With more than two-thirds of the court which pronounced a verdict on Kulbhushan Jadhav made up of professional diplomats, the decision was overwhelmingly a diplomatic manoeuvre backed by arguments based on law.

July 22, 2019 / 14:19 IST
File Image: Harish Salve (left)

KP Nayar

Diplomacy, as much as law, carried the day for India at the International Court of Justice (ICJ) in the Kulbhushan Jadhav case on July 17. India put forward strong legal arguments against Pakistan’s actions vis-à-vis Jadhav, but in the end it was diplomats at the ICJ who weighed in on the verdict, which for the most part, went in New Delhi’s favour.

Seven of the ICJ’s current judges are diplomats, men and women who have been ambassadors. Some of them rose up the ladder from lower positions at their embassies, jobs which have had nothing to do with the legal profession. Of course, all these seven judges studied law, and have been acquainted with the legal profession in their home countries. However, for the better part of their careers, they have been professional diplomats.
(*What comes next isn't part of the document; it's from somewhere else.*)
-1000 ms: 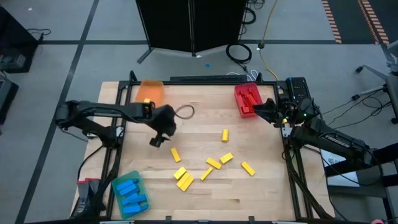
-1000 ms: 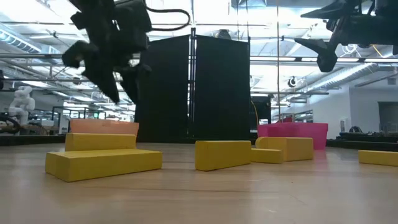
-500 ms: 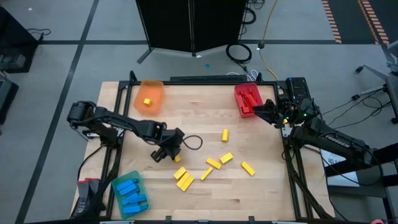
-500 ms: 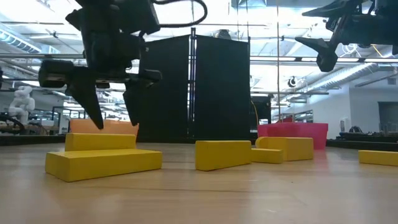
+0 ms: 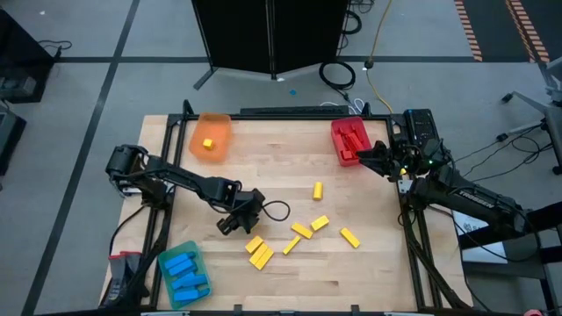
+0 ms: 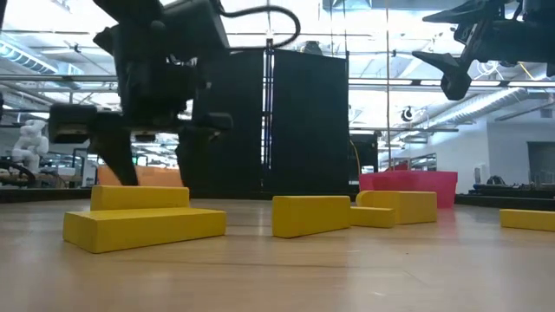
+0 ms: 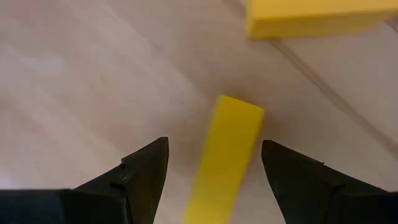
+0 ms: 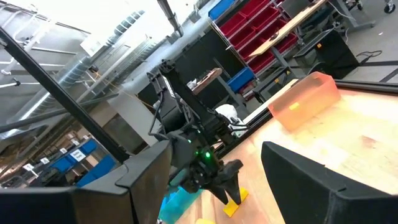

Three other judges have been with their foreign ministries, either heading the treaties divisions of these ministries or they have worked with the United Nations, handling international issues with legal ramifications. In that sense, their persona has been more that of diplomats than of men and women engaged in jurisprudence.

Only five of the ICJ’s 15 judges have been out and out judicial people, having practiced or taught only law throughout their careers. This includes the Indian judge, Dalveer Bhandari. With two-thirds of the court which pronounced a verdict on Jadhav made up of professional diplomats, the decision was overwhelmingly a diplomatic manoeuvre backed by arguments based on law.

As diplomats, many of the current ICJ judges worked closely with their Indian counterparts on various postings and have a favourable impression of India. They did not need any briefs or legal presentations on the relative merits and demerits of Indian and Pakistani societies or the values that have shaped them respectively.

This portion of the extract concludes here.